Despite three Supreme Court decisions3 on the IRA that all says that “any retention of the IRA is prohibited and unconstitutional” as any discretion on the part of the legislative or the executive branch is inconsistent with the provision on automatic release guaranteed in the 1987 Constitution, DBCC still unilaterally decided not to revoke DBCC Resolution 2003-02 because this would result to double-counting as the amounts that are already given through the special account earmarking channels are redistributed to them through the IRA share of LGUs”. Double-counting” is not expressly prohibited by the laws passed by Congress in the determination of the internal revenue base and the IRA.

All LGUs, and not just the host LGUs, are entitled to receive its fair share from the national wealth. Hence, under Sec. 290 of RA 7160, these special shares are to be given to LGUs “In addition to their IRA”, so double-counting may have been the intention here as evidenced by the official transcript of the Senate floor deliberations when Sen. Guingona questioned the exclusion of these special accounts from the determination of the internal revenue base as provided for in PDs 144 and 1471. Which was also why these PDs have been expressly repealed in Sec. 534 of RA 71604.

In the case of Commission of Internal Revenue vs. Solidbank Corporation (G.R. No. 148191), the Supreme Court held that statutes should receive a sensible construction, such as will give effect to the legislative intention and so as to avoid an unjust or absurd conclusion.” In fact, while the law provides that 40% in the national internal revenue taxes forms part of the IRA share of LGUs, there is no provision that says that the National Government shall receive the 60% share, only that the National Government’s share will be the net general fund after deducting all the special funds and special accounts and the COA share.

So what chances do we have against these “PURSE-HOLDERS” under a unitary government?

To rebut it seems useless as our appeals continue to have fallen on deaf ears. Close to nil perhaps, but our advocacy must go on. To stay silent and be nonchalant about it would make us even worse as we will be negligent of our sworn duty to uphold and to fight for what is rightfully the just share of LGUs because to unjustly lessen its purse would result to weakening its ability to directly provide quality services needed by the people.

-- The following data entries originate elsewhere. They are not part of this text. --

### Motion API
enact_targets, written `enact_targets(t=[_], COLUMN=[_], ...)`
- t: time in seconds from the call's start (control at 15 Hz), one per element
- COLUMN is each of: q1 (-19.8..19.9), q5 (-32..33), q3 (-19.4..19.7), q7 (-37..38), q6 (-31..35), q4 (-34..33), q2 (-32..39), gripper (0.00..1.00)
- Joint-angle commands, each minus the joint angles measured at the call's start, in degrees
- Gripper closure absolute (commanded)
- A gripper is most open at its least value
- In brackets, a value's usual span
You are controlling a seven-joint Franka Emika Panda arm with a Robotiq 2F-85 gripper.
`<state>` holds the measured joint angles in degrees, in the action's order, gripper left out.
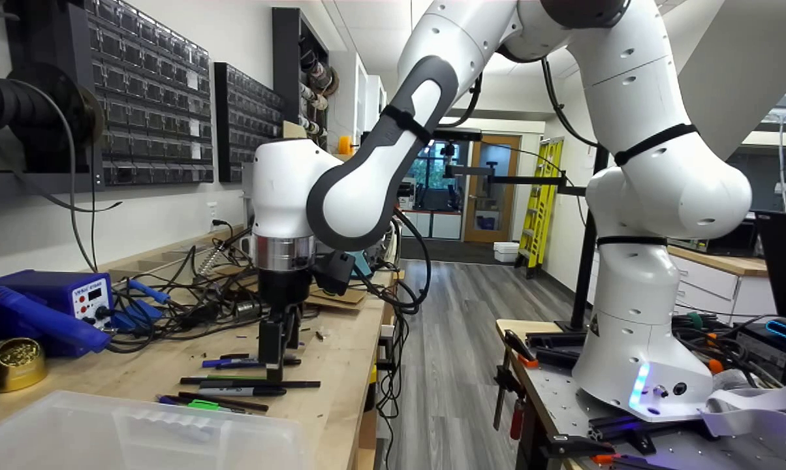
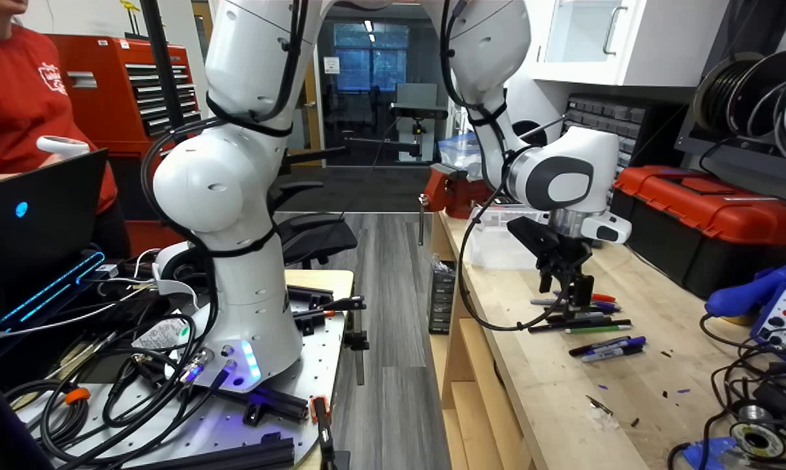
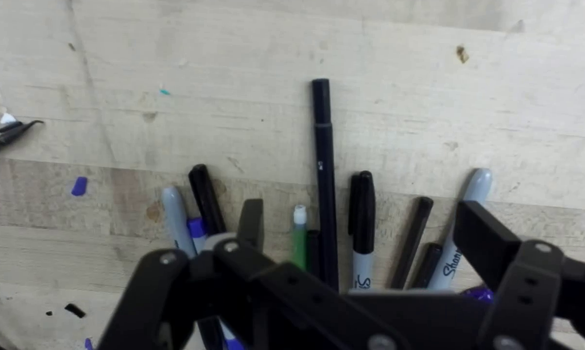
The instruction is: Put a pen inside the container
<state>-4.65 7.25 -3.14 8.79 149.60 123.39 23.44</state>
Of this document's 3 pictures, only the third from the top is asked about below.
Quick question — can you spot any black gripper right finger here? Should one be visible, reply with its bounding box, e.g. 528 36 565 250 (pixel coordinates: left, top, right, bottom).
451 199 585 350

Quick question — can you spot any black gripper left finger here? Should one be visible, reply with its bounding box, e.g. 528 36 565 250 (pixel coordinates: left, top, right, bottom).
95 197 282 350

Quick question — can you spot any long black pen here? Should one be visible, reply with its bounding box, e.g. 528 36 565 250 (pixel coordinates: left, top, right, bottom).
309 77 342 296

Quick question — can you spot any slim short black pen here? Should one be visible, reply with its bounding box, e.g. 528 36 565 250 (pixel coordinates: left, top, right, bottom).
387 195 437 292

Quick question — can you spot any green pen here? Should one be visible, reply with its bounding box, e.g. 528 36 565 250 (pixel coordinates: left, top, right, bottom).
287 203 311 273

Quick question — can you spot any grey marker blue cap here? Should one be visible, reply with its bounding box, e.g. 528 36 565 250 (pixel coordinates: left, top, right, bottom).
159 186 208 261

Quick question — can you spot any dark marker purple end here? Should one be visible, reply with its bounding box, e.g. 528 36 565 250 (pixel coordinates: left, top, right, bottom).
410 242 447 292

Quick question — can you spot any all grey marker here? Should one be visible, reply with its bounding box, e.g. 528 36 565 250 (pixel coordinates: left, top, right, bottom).
425 166 495 296

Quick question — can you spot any grey marker black cap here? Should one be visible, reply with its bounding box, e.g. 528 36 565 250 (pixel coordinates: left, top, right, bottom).
346 170 379 296

To ensure transparency and accountability, Congress can include a provision in the budget reform bill that will institutionalize an annual consultation process with the Leagues, through an oversight power of both the Senate and House Committees on Appropriation and Local Government to put up the proper checks and balances on the rightful determination of the LGUs’ IRA at least 30 days before BIR certifies and submits the same to DBM for its automatic appropriation in the GAA.

 

(To be continued…)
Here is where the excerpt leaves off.